About my Google Summer of Code Project: Part 4

The last few days haven’t been as productive as earlier. We fixed some issues with the NDCubeSequence’s stacking PR and it looks like it’s ready to merge now. With some feedback from the community, I think it will happen soon. There have also been some minor updates to the PR that brings reproject’s other algorithms to NDCube.

A new task that I’ve taken up now is identifying invariant axes in a cube. Let’s say there’s a 3D data cube where one of the axes corresponds to a quantity like time, which you don’t want to reproject onto another grid. Identifying this axis would let us reproject at only one point along this axis and then apply it throughout. This will speed up the execution significantly and require a lesser amount of memory. It’s a tricky path though and the first implementation might not be very efficient. What we’re trying to do is convert pixel coordinates to world coordinates using the source WCS, and convert it back from world to pixel using the target WCS. If the original and final pixel coordinates match, we can conclude that the axis is invariant.
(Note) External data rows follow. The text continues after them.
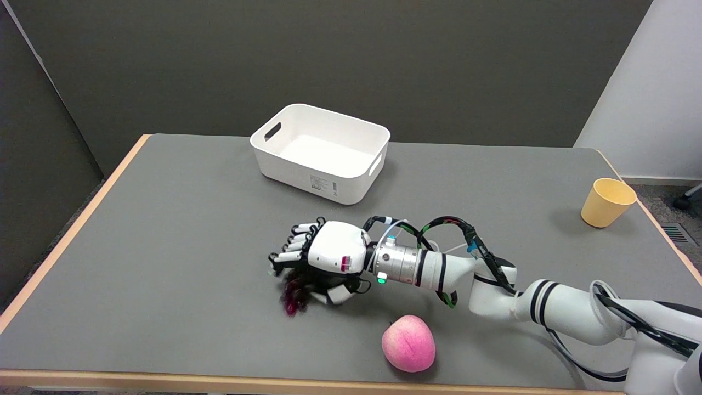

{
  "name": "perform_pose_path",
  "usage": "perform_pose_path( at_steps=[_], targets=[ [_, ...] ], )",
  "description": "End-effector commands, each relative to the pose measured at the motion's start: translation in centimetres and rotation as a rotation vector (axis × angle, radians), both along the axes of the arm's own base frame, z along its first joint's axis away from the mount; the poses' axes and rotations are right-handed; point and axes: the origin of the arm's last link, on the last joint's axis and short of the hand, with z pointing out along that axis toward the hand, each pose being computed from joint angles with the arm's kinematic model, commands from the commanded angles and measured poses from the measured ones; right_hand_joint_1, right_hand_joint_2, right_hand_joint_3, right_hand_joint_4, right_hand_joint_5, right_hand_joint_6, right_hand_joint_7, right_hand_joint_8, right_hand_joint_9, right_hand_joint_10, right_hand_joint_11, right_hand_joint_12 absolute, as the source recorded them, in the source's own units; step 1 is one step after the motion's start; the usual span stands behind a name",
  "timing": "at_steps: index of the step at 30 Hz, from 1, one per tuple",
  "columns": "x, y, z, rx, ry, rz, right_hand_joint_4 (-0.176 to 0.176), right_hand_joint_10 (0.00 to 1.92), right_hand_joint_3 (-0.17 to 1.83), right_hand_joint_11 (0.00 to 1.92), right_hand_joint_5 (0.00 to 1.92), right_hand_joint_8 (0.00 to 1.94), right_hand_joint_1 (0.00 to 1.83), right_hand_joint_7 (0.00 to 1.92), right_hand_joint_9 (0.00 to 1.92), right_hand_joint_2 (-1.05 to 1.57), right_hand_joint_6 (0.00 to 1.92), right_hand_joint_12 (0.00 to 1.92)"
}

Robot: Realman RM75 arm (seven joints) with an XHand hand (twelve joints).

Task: Pick up the grape.

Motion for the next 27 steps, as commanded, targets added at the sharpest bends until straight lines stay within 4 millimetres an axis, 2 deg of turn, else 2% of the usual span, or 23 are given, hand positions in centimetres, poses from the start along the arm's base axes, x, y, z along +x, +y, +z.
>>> perform_pose_path(
  at_steps=[1,3,9,14,15,16,17,18,20,22,23,25,27],
  targets=[
    [0.7,-1.3,0.2,-0.032,-0.04,-0.007,-0.092,1.36,0.12,0.53,0.54,1.43,1.15,0.81,0.77,1.23,1.56,1.92],
    [0.6,-1.2,0.2,-0.033,-0.04,-0.01,-0.088,1.4,0.23,0.57,0.57,1.4,1.16,0.83,0.79,1.16,1.53,1.92],
    [0.7,-1.4,0.8,-0.072,-0.075,-0.023,-0.09,1.52,0.39,0.71,0.58,1.41,1.17,0.85,0.79,1.08,1.54,1.92],
    [2.4,-2.8,1.9,-0.138,-0.171,-0.018,-0.088,1.53,0.41,0.81,0.59,1.42,1.18,0.84,0.79,1.07,1.54,1.92],
    [3.1,-3.2,2.3,-0.155,-0.202,-0.007,-0.134,1.61,0.36,0.8,0.6,1.44,1.25,0.75,0.71,1.11,1.55,1.92],
    [3.9,-3.7,2.7,-0.167,-0.227,0.014,-0.153,1.7,0.36,0.77,0.6,1.48,1.33,0.69,0.65,1.11,1.56,1.92],
    [4.2,-3.8,2.9,-0.172,-0.235,0.03,-0.01,1.8,0.71,0.66,0.53,1.56,1.42,0.75,0.7,0.92,1.58,1.92],
    [5.4,-4.4,3.4,-0.187,-0.261,0.074,0.157,1.92,1.11,0.52,0.45,1.65,1.52,0.82,0.76,0.7,1.61,1.92],
    [7.0,-5.2,4.4,-0.216,-0.306,0.13,0.143,1.92,1.12,0.39,0.45,1.64,1.53,0.84,0.75,0.69,1.59,1.92],
    [9.5,-6.5,5.8,-0.266,-0.352,0.205,0.12,1.92,1.14,0.35,0.48,1.63,1.53,0.87,0.74,0.68,1.6,1.92],
    [10.3,-6.9,6.2,-0.283,-0.373,0.226,0.116,1.92,1.15,0.35,0.49,1.63,1.53,0.88,0.74,0.67,1.6,1.92],
    [13.2,-8.3,7.7,-0.335,-0.456,0.291,0.114,1.92,1.15,0.38,0.51,1.63,1.53,0.89,0.73,0.67,1.59,1.92],
    [15.4,-9.4,8.2,-0.353,-0.502,0.327,0.112,1.92,1.15,0.37,0.51,1.64,1.53,0.88,0.73,0.68,1.59,1.92]
  ],
)
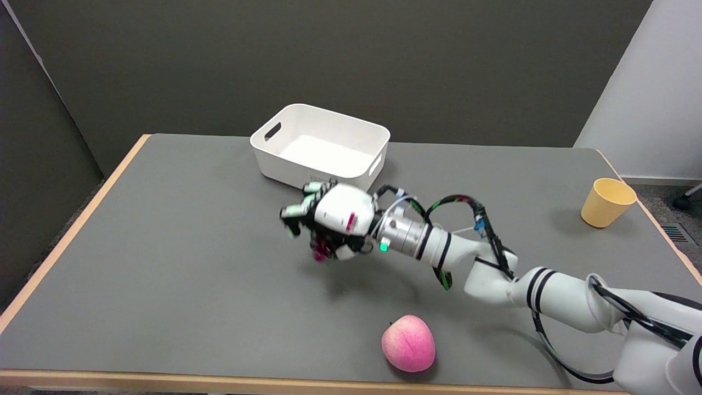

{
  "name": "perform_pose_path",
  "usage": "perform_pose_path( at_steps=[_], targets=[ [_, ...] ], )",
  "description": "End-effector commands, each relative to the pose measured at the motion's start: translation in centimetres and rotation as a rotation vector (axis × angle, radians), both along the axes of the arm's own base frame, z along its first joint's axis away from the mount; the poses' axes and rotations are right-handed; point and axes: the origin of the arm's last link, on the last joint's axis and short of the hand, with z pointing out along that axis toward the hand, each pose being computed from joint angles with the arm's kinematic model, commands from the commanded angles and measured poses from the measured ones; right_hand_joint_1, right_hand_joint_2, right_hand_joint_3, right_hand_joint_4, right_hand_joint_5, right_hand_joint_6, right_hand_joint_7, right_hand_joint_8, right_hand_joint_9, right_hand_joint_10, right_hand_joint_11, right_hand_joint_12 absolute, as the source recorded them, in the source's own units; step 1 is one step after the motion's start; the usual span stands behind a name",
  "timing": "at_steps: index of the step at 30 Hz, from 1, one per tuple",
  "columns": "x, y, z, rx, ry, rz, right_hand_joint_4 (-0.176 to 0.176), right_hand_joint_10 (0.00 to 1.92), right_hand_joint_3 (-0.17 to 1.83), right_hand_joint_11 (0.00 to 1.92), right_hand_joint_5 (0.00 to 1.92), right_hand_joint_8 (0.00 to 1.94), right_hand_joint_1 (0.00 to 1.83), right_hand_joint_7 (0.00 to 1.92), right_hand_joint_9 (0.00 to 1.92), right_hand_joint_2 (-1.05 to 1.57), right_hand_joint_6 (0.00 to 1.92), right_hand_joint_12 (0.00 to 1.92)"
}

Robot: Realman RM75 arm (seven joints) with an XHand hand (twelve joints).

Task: Pick up the grape.

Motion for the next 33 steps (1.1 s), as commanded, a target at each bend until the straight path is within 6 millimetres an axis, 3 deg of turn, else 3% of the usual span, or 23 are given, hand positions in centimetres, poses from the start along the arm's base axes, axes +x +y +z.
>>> perform_pose_path(
  at_steps=[1,8,11,17,21,25,27,29,30,31,32,33],
  targets=[
    [13.2,-6.8,6.2,-0.248,-0.33,0.313,0.116,1.92,1.14,0.38,0.51,1.64,1.53,0.88,0.74,0.68,1.58,1.92],
    [18.3,-10.1,2.1,-0.206,-0.279,0.373,0.109,1.92,1.12,0.41,0.52,1.61,1.53,0.87,0.74,0.68,1.56,1.92],
    [19.5,-11.1,0.5,-0.241,-0.242,0.405,0.082,1.92,1.12,0.42,0.52,1.61,1.53,0.86,0.75,0.69,1.55,1.92],
    [19.2,-13.7,-1.0,-0.373,-0.212,0.336,0.081,1.92,1.08,0.33,0.51,1.61,1.52,0.84,0.72,0.71,1.55,1.92],
    [18.3,-13.9,-0.7,-0.398,-0.246,0.287,0.099,1.92,0.97,0.21,0.49,1.62,1.51,0.79,0.68,0.78,1.54,1.92],
    [17.2,-11.6,0.3,-0.384,-0.316,0.229,0.072,1.92,0.88,0.15,0.46,1.64,1.49,0.74,0.63,0.85,1.51,1.92],
    [16.5,-9.4,1.2,-0.373,-0.351,0.205,0.095,1.92,0.98,0.21,0.43,1.61,1.51,0.77,0.71,0.78,1.49,1.92],
    [15.8,-7.0,2.0,-0.362,-0.367,0.185,0.115,1.92,1.02,0.35,0.38,1.87,1.33,0.69,0.78,0.85,1.51,1.92],
    [15.5,-5.3,2.4,-0.35,-0.373,0.181,0.03,1.92,0.85,0.37,0.4,1.9,1.24,0.63,0.79,0.98,1.59,1.92],
    [15.1,-3.7,2.7,-0.34,-0.376,0.172,-0.11,1.92,0.55,0.35,0.44,1.86,1.13,0.56,0.79,1.14,1.72,1.92],
    [14.8,-2.9,2.9,-0.336,-0.378,0.168,-0.123,1.92,0.5,0.33,0.44,1.81,1.13,0.56,0.77,1.16,1.7,1.92],
    [14.4,-1.3,3.4,-0.334,-0.377,0.163,0.009,1.92,0.69,0.29,0.38,1.75,1.25,0.65,0.73,1.0,1.5,1.92]
  ],
)
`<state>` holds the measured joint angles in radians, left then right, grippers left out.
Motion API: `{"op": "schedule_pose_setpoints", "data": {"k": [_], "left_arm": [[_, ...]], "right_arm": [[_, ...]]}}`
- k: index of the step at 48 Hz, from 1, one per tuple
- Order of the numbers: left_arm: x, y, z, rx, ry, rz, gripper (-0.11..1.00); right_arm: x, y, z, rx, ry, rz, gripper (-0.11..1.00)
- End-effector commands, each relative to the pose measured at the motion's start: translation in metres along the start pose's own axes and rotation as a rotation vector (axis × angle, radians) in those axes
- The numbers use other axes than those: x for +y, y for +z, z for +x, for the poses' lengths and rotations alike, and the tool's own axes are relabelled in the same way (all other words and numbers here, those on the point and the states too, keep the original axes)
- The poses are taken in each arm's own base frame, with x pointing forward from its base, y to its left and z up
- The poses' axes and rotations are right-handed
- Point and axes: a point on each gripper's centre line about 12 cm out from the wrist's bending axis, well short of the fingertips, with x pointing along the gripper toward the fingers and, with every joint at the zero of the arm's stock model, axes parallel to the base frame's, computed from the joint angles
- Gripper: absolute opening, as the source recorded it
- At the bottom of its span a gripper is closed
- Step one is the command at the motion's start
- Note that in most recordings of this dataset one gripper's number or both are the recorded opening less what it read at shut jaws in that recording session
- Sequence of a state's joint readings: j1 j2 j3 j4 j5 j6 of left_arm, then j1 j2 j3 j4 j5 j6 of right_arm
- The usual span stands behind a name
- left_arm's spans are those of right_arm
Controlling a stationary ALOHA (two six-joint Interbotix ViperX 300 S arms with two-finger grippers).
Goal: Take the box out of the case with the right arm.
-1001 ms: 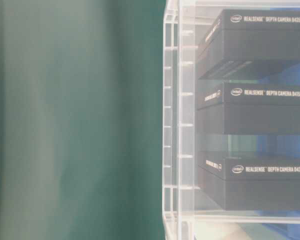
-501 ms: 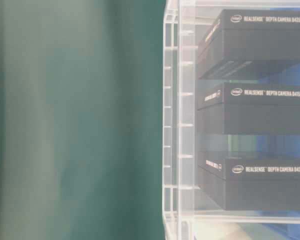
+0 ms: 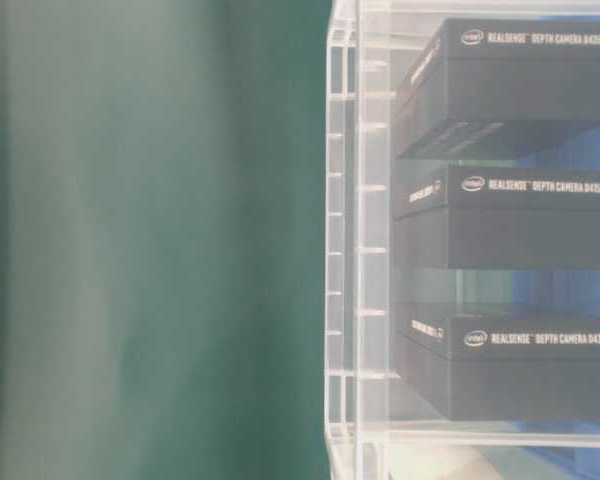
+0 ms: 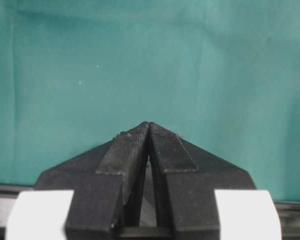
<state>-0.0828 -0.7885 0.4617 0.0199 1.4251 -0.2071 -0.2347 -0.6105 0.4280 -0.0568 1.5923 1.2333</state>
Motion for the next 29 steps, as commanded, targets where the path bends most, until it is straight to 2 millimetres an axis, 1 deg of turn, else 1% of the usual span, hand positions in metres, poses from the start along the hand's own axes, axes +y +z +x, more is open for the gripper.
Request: {"op": "schedule_pose_setpoints", "data": {"k": [1,4,9,29], "left_arm": [[-0.001,0.004,-0.007,-0.022,-0.006,0.002,0.00],[-0.001,0.005,-0.006,-0.021,-0.006,0.002,0.00],[-0.001,0.004,-0.007,-0.022,-0.006,0.002,0.00],[-0.001,0.004,-0.006,-0.021,-0.004,0.006,0.00]], "right_arm": [[0.001,0.015,-0.005,-0.022,0.017,-0.002,0.00],[0.002,0.024,-0.003,-0.032,0.015,-0.009,0.00],[0.003,0.032,-0.002,-0.048,0.020,-0.019,0.00],[0.001,0.033,0.001,-0.047,0.011,-0.011,0.00]]}}
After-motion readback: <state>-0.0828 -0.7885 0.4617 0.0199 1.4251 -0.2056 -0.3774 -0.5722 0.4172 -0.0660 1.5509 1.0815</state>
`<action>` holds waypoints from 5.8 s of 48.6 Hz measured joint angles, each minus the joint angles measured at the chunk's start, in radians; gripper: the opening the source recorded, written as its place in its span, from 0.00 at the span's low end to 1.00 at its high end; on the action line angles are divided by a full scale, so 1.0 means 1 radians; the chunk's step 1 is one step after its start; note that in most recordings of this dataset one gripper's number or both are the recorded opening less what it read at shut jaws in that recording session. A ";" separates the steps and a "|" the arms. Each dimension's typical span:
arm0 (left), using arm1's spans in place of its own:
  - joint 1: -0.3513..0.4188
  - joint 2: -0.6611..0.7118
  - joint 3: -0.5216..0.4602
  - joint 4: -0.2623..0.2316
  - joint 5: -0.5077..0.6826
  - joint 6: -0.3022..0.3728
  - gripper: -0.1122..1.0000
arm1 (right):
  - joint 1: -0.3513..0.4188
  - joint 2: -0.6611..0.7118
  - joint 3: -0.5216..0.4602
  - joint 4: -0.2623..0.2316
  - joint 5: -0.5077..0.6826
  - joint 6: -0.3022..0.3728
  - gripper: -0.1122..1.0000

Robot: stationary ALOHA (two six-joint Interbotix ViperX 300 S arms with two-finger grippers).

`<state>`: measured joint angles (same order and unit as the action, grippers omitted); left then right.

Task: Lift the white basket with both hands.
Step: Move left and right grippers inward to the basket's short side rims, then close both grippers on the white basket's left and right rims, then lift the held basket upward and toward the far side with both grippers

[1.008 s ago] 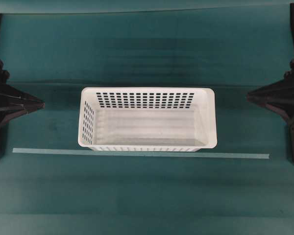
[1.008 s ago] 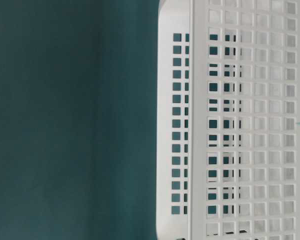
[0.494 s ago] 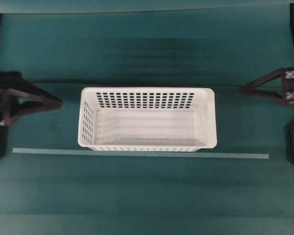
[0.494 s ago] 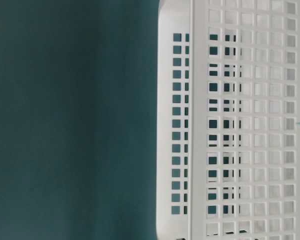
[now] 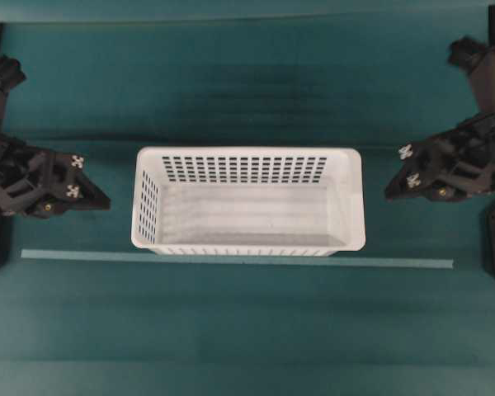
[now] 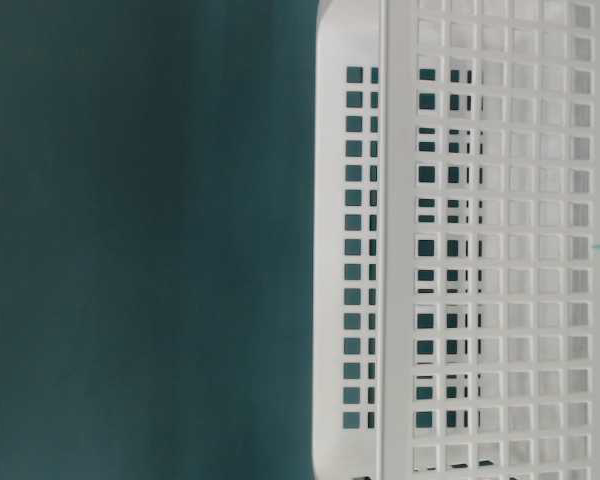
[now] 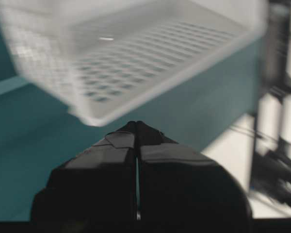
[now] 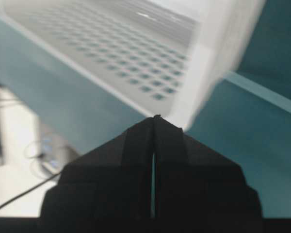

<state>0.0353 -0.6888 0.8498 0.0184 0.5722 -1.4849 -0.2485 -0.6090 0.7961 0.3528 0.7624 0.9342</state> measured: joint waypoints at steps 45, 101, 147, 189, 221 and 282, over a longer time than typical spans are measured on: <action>0.009 0.138 -0.092 0.000 0.098 0.046 0.89 | 0.018 0.201 -0.132 -0.132 0.247 0.055 0.44; 0.091 0.508 -0.176 0.002 0.103 0.101 0.87 | 0.018 0.480 -0.232 -0.190 0.135 0.229 0.92; 0.091 0.624 -0.161 0.000 -0.029 0.098 0.87 | 0.061 0.603 -0.170 -0.199 -0.058 0.299 0.92; 0.080 0.618 -0.158 0.002 -0.015 0.098 0.18 | 0.074 0.604 -0.181 -0.143 0.026 0.305 0.28; 0.078 0.612 -0.161 0.002 -0.011 0.100 0.12 | 0.069 0.603 -0.184 -0.132 0.038 0.302 0.28; 0.084 0.383 -0.710 0.000 0.666 0.152 0.10 | 0.031 0.325 -0.661 -0.118 0.603 0.318 0.28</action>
<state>0.1197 -0.3053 0.1396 0.0184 1.2379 -1.3330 -0.2178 -0.2838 0.1350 0.2347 1.3652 1.2517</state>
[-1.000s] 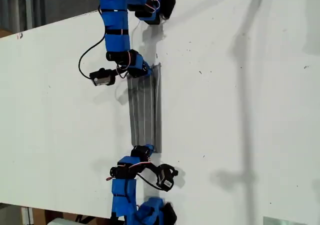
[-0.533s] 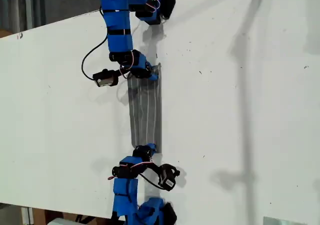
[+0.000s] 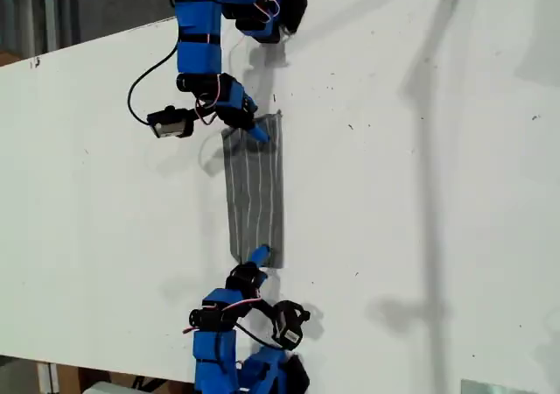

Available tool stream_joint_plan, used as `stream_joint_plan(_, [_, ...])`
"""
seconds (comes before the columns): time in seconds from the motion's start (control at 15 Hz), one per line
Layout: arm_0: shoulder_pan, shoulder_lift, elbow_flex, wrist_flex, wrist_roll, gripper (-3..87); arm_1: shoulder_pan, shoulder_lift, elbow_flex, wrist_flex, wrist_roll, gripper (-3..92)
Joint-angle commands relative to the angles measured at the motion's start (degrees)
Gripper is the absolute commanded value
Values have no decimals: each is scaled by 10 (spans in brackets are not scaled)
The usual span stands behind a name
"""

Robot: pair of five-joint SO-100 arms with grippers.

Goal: Grasp corners of a square towel and fold twice.

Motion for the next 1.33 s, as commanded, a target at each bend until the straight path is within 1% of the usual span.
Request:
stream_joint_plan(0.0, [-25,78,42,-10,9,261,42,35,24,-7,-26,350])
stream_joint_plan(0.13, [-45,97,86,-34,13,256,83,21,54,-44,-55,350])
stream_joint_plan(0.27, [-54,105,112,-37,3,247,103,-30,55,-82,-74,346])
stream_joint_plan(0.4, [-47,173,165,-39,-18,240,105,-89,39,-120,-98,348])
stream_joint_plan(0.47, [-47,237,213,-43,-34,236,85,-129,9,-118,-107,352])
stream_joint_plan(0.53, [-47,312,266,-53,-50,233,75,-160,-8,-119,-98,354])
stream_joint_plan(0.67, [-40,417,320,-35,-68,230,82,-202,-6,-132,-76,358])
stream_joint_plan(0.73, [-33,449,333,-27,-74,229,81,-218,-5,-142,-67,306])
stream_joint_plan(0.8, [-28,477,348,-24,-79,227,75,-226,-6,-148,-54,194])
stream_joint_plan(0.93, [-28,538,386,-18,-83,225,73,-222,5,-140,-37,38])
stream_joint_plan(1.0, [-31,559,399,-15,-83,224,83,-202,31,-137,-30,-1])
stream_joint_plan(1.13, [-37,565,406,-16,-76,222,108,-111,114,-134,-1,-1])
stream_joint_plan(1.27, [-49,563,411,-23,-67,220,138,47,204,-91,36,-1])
I shall update its progress soon, but this is all for now. GSoC is officially coming to an end, but as I said in the previous post, it doesn’t matter much for continuing my contributions to this community. I’ve been fascinated by this open-source environment and culture and learned so much along the way. I guess GSoC did serve its purpose for me.

There’s some work at sunraster, specifically updating it to work with ndcube 2.0 (whose RC1 was released recently). That sounds like a fun project given that I’m now familiar with ndcube. In fact, that was a project I had considered applying for as part of GSoC but hadn’t. I’ll let you all know how that goes. Cheers for now, I’ll talk to you in the next one!